Original Publication Date October 18, 2016 - 8:15 AM

NAIROBI, Kenya - Kenya's president said Tuesday that he is not shielding corruption suspects and blamed officials for not dealing with malfeasance in his administration, saying he has done all he could and asking, "Ladies and gentlemen, what do you want me to do?"

President Uhuru Kenyatta last year declared corruption in this East African country a national security threat. Speaking to a conference on governance and accountability on Tuesday, Kenyatta said he has done all he could within the constitution to fight graft.

"I have removed everybody, everybody who has been named or touched upon (by corruption)," he said. "I have done my part at great expense politically."

But then a driver of one of the privately owned minibuses that are the country's main source of public transportation addressed the conference, in front of Kenyatta, to describe his own experience.

John Macharia said he has to have a minimum $8 to pay police bribes in order to pass checkpoints on a one-way trip from the city centre to one of the city's low-income suburbs, Kayole.

"I believe the problem is traffic police officers do not wake to do what they are mandated to do, they wake up in the morning to collect money from buses, period," he said.
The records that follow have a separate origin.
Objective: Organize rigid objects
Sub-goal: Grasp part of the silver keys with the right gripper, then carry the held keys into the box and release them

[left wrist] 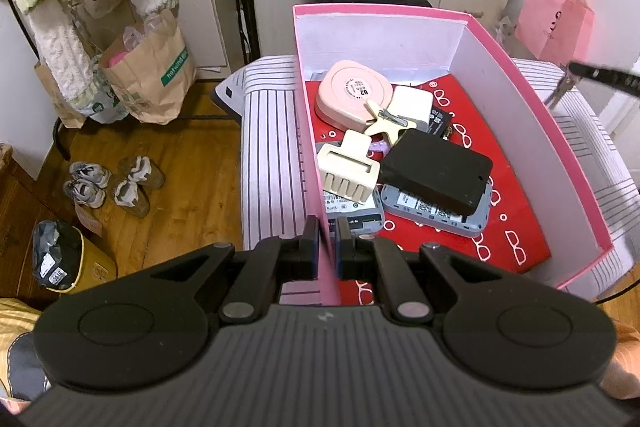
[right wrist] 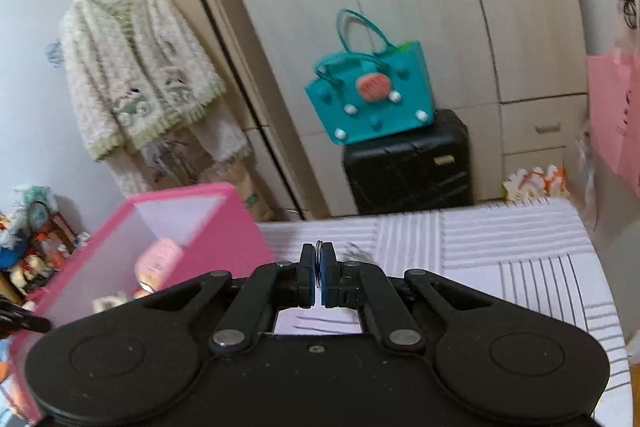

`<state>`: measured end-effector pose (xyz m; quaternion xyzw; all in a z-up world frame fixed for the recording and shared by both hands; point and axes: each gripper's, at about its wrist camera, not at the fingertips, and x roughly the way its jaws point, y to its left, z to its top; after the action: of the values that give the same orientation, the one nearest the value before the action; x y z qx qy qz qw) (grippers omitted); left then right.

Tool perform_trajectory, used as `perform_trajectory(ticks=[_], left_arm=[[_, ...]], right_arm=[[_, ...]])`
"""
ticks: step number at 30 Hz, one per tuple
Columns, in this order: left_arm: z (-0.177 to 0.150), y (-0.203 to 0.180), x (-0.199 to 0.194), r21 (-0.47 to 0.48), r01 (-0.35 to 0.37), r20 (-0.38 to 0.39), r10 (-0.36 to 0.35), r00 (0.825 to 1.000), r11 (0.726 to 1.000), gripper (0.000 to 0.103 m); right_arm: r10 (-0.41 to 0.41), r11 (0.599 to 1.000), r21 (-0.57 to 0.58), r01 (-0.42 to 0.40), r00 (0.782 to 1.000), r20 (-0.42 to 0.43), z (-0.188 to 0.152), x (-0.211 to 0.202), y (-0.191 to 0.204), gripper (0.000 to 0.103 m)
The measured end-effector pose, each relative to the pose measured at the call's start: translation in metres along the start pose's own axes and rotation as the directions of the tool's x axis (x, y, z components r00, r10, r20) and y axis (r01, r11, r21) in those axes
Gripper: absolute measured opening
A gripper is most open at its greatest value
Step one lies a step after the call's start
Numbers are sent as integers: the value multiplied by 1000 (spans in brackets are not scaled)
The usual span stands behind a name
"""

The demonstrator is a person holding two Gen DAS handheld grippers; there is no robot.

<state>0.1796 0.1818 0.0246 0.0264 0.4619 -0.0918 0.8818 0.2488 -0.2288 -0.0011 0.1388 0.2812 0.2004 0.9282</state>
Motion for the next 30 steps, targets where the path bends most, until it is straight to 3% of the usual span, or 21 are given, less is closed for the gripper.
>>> perform_trajectory(ticks=[6, 10, 17, 21, 27, 30], left_arm=[[3, 1, 0, 20, 6, -18, -5, 1000, 1000, 7], [3, 2, 0, 19, 12, -13, -12, 1000, 1000, 7], [0, 7, -2, -2, 27, -1, -27, 1000, 1000, 8], [2, 8, -2, -4, 32, -10, -32, 999, 999, 8], [4, 6, -2, 22, 27, -23, -26, 999, 999, 8], [4, 6, -3, 22, 28, -21, -27, 999, 999, 8]], right_arm=[[117, 991, -59, -117, 993, -4, 26, -18, 45, 4], [208, 970, -121, -211, 977, -39, 34, -24, 83, 4], [348, 910, -163, -381, 916, -199, 18, -2, 142, 4], [373, 882, -180, -436, 878, -300, -4, 26, 165, 4], [407, 867, -106, -487, 815, -412, -30, 62, 175, 4], [380, 872, -109, -477, 800, -464, -40, 68, 177, 4]])
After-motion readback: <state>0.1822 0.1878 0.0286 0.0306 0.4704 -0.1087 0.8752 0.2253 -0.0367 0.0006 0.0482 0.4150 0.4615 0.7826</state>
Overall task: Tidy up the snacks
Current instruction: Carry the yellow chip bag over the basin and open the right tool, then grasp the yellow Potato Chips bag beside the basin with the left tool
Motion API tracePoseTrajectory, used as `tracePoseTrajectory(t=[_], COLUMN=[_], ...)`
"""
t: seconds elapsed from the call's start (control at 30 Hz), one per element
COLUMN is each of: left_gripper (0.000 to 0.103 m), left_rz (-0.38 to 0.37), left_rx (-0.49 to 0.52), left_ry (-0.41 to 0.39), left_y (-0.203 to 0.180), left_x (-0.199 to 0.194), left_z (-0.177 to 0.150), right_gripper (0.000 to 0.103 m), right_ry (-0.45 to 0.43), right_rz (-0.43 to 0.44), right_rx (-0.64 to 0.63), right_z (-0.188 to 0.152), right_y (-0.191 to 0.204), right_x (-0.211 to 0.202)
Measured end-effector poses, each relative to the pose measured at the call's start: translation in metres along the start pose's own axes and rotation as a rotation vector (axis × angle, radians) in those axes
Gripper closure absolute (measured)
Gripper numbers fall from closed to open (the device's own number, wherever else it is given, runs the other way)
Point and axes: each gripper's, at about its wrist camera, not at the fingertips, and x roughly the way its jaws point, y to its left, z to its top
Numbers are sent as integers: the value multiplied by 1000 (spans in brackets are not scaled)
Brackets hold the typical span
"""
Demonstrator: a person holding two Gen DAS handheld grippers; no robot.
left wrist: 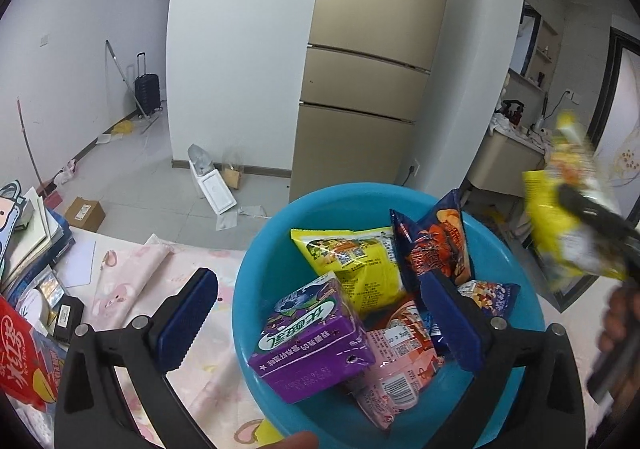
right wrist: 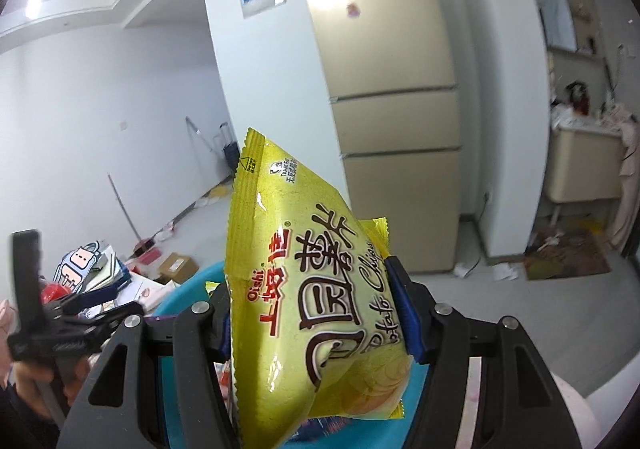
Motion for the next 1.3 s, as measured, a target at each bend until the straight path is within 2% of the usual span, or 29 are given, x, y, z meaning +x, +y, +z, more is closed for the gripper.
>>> tracePoseTrajectory(t=[0.17,0.27,0.33,0.43,0.47,0.6,0.83,0.97,1.07,1.3], left_gripper=[0,0,0,0,0,0,0,0,0,0], left_rz=[-21,-39,-60,-73,-76,-100,-165,-192,-225,-175], left_rx=[-7,-19,-26,-20,-19,-11,13,10,18,83], left_ry=[-13,-7,-7,-21,-30,-84,-206,-264,-279,-307], left_y=[-1,-1,-1,-3,-4,-5,-13,-19,-23,-31], left_x=[-6,-5,-5,-10,-14,-37,-100,-144,-173,-229], left_z=[2,2,3,4,5,11,20,18,10,-18], right_gripper=[41,37,20,15,15,0,0,0,0,0], right_ry=[88,135,153,146,131,57,-101,-187,-251,-334], right_rz=[-103,-152,-196,-220,-197,-176,-88,-60,-54,-11], right_rx=[-50,-78,-112,-114,-107,-90,-73,-118,-156,-162], right_z=[-3,-11,-13,-17,-16,-11,-10,-18,-26,-41], right_y=[-4,0,2,4,5,11,35,61,79,102], right_x=[52,72,77,74,67,26,-67,-125,-164,-218])
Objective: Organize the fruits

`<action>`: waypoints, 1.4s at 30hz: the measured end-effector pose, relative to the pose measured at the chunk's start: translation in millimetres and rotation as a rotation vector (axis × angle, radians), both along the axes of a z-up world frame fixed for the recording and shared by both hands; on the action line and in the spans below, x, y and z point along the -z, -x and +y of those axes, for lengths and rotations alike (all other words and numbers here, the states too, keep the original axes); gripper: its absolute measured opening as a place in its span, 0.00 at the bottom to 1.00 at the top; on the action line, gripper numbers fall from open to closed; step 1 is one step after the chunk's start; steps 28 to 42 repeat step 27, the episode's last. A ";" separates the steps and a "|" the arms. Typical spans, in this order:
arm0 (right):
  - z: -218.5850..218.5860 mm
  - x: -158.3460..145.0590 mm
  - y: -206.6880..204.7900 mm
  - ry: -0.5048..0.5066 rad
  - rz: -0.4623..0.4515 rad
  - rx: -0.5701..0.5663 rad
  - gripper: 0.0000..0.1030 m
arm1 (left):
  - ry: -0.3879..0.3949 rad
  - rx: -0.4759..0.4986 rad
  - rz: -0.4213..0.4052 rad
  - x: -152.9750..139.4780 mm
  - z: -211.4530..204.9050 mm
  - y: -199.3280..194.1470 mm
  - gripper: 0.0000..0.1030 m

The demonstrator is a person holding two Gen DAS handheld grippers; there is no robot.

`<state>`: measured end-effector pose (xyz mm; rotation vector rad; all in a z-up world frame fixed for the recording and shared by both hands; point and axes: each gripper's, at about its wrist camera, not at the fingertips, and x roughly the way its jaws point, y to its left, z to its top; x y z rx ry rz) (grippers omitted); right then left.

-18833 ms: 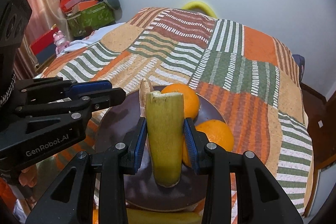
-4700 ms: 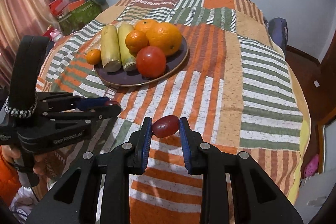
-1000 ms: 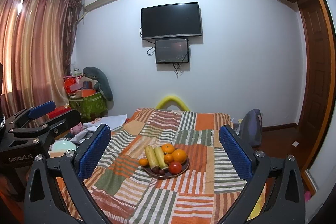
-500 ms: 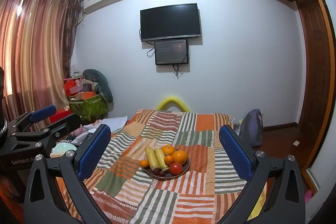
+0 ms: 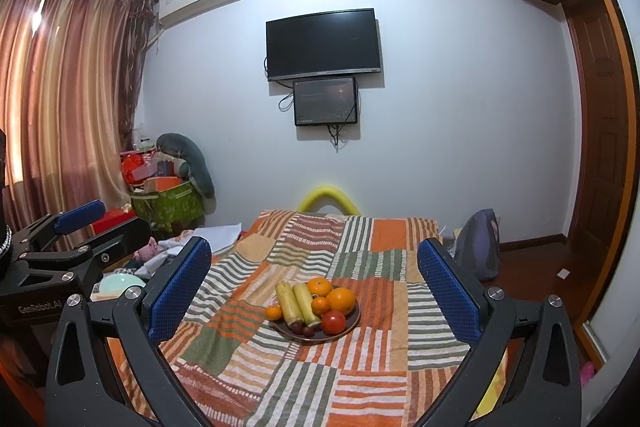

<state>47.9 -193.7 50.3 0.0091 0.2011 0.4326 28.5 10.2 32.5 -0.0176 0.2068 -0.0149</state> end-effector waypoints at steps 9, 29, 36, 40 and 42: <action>-1.7 -0.2 -0.6 0.002 -0.001 0.004 1.00 | -0.008 0.021 0.005 0.4 -1.4 0.1 1.00; -3.0 0.1 -0.5 0.004 0.005 0.001 1.00 | 0.001 0.040 0.015 2.1 1.7 -0.6 1.00; -3.0 0.1 -0.5 0.004 0.005 0.001 1.00 | 0.001 0.040 0.015 2.1 1.7 -0.6 1.00; -3.0 0.1 -0.5 0.004 0.005 0.001 1.00 | 0.001 0.040 0.015 2.1 1.7 -0.6 1.00; -3.0 0.1 -0.5 0.004 0.005 0.001 1.00 | 0.001 0.040 0.015 2.1 1.7 -0.6 1.00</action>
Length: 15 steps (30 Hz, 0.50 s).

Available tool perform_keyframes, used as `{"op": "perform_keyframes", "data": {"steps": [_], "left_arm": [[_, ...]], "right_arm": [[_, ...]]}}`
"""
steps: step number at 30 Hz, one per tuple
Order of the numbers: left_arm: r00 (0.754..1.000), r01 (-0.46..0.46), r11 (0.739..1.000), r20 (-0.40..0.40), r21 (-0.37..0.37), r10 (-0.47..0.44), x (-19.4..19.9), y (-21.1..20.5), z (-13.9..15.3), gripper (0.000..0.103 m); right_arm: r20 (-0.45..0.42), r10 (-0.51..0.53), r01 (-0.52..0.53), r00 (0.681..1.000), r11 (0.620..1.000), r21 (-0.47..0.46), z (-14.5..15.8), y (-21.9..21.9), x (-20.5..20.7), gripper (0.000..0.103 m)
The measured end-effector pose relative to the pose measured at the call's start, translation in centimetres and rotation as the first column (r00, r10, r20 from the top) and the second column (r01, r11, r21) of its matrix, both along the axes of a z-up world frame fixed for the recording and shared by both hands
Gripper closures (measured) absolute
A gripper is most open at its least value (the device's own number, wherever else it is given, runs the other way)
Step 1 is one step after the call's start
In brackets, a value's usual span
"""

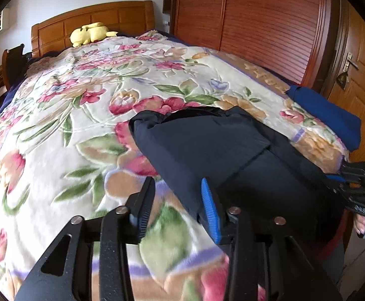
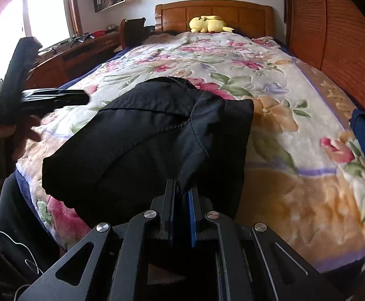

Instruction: Fold large clothes

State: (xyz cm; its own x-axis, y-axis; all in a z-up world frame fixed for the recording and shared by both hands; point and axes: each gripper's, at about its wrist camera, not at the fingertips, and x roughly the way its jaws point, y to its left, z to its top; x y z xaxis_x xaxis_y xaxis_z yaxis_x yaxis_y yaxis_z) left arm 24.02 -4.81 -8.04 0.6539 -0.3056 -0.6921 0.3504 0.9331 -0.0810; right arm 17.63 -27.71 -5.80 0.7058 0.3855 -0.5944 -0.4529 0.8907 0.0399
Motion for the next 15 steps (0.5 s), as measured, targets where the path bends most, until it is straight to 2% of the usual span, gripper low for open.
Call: {"op": "perform_keyframes", "data": {"steps": [10,14,15], "left_arm": [[0.996,-0.039,0.997,-0.075,0.061,0.043,8.3,-0.8,-3.4,0.054],[0.995,-0.048,0.995,-0.078,0.090,0.056,10.9,-0.9,-4.4,0.044],[0.994,-0.051,0.995,-0.089,0.089,0.059,11.5,-0.8,-4.7,0.037]], "right_arm": [[-0.012,0.003,-0.003,1.000,0.999,0.040,-1.3,-0.7,-0.1,0.093],[0.000,0.002,-0.002,1.000,1.000,0.023,-1.4,-0.4,-0.2,0.092],[0.003,0.003,-0.003,1.000,1.000,0.017,-1.5,-0.3,-0.2,0.092]]}}
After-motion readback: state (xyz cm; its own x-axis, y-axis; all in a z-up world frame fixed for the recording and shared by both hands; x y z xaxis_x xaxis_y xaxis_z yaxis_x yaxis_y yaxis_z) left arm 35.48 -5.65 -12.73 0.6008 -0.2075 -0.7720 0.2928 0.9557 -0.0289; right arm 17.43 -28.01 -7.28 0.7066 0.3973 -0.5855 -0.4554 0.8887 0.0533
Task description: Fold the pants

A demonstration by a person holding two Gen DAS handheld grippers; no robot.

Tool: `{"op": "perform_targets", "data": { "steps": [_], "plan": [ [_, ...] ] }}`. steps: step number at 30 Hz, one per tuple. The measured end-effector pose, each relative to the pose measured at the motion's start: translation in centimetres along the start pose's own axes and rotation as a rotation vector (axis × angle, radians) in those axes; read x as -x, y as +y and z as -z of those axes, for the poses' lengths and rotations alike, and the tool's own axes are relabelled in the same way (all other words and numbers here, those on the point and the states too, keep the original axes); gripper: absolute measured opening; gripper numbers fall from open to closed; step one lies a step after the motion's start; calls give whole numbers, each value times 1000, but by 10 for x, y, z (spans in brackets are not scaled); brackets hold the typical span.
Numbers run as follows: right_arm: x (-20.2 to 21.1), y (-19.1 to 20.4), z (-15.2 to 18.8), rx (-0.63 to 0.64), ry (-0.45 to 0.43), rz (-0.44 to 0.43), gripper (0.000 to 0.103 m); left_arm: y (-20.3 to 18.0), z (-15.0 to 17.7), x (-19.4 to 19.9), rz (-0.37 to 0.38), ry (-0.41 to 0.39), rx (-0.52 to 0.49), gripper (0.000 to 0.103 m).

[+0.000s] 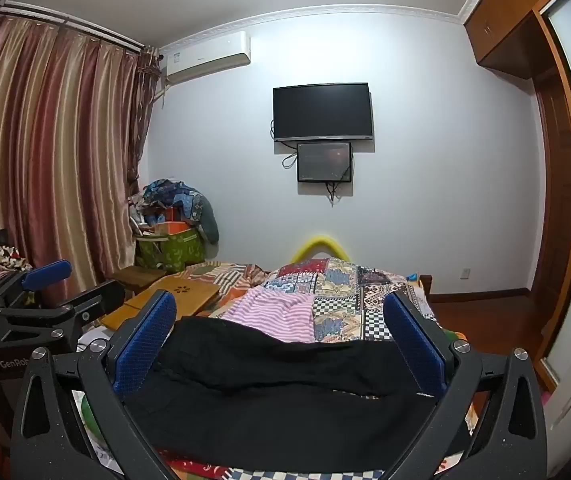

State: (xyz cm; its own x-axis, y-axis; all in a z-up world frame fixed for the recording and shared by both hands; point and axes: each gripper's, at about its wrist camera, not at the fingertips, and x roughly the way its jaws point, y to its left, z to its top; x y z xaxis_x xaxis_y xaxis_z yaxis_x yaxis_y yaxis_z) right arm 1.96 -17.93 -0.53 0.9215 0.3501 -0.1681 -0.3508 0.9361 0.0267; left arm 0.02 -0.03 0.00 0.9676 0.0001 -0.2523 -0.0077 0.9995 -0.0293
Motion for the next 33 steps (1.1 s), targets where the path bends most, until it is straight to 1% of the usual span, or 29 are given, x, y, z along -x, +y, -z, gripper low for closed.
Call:
{"op": "perform_targets", "data": {
  "steps": [4, 5, 6, 10, 11, 14, 15, 33],
  "plan": [
    [0, 0, 0, -2, -10, 0, 103, 1, -1, -2, -8, 0, -2, 103],
    [0, 0, 0, -1, -9, 0, 103, -1, -7, -5, -6, 1, -3, 103],
    [0, 1, 0, 0, -9, -1, 103, -4, -4, -3, -8, -17, -19, 103],
    [-2, 3, 1, 10, -8, 1, 103, -7, -6, -1, -6, -21, -10, 103],
    [0, -4, -3, -3, -11, 5, 103, -8, -8, -1, -7, -22, -11, 103],
    [-2, -6, -4, -2, -8, 2, 103, -8, -9, 0, -8, -25, -10, 103],
    [1, 0, -3, 1, -7, 8, 103, -2, -2, 3, -2, -28, -10, 103],
    [1, 0, -2, 3, -5, 13, 103, -2, -3, 3, 2, -29, -12, 103]
  ]
}}
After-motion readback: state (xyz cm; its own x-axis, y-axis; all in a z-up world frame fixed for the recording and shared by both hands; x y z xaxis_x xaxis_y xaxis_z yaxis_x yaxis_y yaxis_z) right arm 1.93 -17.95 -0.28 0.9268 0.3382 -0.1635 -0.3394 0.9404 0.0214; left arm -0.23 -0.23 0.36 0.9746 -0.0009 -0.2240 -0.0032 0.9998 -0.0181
After Macharia spoke, the head of the country's police, Joseph Boinnet, told the audience that he should be arrested. But the head of the Independent Police Oversight Authority, Macharia Njeru, replied that he would defend the driver if that happens.

Political commentator Patrick Gathara faulted Kenyatta for not taking responsibility for fighting graft and instead passing the buck to officials.

"This is window dressing they (presidency) are not addressing the problem. They just want to look like they are," Gathara said. He said the Truth, Justice and Reconciliation Report released in 2013 shows that Kenyan institutions are vestiges of the British colonial state which was not meant to serve the populace but to extract from them and calls for an overhaul of certain institutions.

Gathara said the Kenyatta regime has not implemented the report, which names his family adversely as one of the biggest beneficiaries of land grabs after Kenya gained independence from Britain in 1963. Jomo Kenyatta, the current president's father, was the first Kenyan president after independence. By ignoring the implementation of the TRJC report, President Kenyatta is entrenching corruption, Gathara said.

Kenyatta's nearly three-year-old administration has come under heavy criticism for inaction against graft, which U.S. Ambassador to Kenya Robert Godec last year described as a crisis. Kenyatta faces re-election next year and will have to explain why he has not fulfilled a key pledge he made in 2013 while campaigning — to deal with graft.

Kenya ranked 139 out of 168 countries in the Transparency International 2015 index of perception of graft.